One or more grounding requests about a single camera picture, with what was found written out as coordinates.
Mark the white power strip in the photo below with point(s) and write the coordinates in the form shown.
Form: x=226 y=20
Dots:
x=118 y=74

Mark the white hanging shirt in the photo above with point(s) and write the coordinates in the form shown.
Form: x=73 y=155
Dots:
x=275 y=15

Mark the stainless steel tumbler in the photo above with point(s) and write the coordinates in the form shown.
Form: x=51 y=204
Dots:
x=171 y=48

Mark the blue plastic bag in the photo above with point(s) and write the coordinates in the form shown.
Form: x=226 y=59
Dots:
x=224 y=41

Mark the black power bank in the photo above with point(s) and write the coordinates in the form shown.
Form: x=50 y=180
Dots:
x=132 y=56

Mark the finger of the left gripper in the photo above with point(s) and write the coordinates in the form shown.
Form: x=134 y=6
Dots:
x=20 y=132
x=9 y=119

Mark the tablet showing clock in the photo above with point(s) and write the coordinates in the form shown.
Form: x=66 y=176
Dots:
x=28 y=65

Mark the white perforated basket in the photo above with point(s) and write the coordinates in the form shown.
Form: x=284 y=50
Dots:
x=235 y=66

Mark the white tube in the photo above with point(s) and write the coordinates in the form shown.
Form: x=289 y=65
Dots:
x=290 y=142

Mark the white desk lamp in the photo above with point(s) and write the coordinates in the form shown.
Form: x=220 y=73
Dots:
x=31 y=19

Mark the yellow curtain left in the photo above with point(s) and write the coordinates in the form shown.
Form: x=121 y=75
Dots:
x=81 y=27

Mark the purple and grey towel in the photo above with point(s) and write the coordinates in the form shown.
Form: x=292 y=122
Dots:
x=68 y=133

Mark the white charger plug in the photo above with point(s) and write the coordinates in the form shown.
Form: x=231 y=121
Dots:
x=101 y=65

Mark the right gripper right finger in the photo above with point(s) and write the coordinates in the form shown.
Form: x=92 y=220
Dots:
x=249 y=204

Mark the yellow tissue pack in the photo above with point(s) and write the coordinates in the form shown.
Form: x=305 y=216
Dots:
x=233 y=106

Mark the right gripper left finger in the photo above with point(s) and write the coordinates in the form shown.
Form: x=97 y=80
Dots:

──────────

● **Problem to solve**
Tell how many lines of the listing contain the string "left", giving the number without any other words.

● **Task response**
3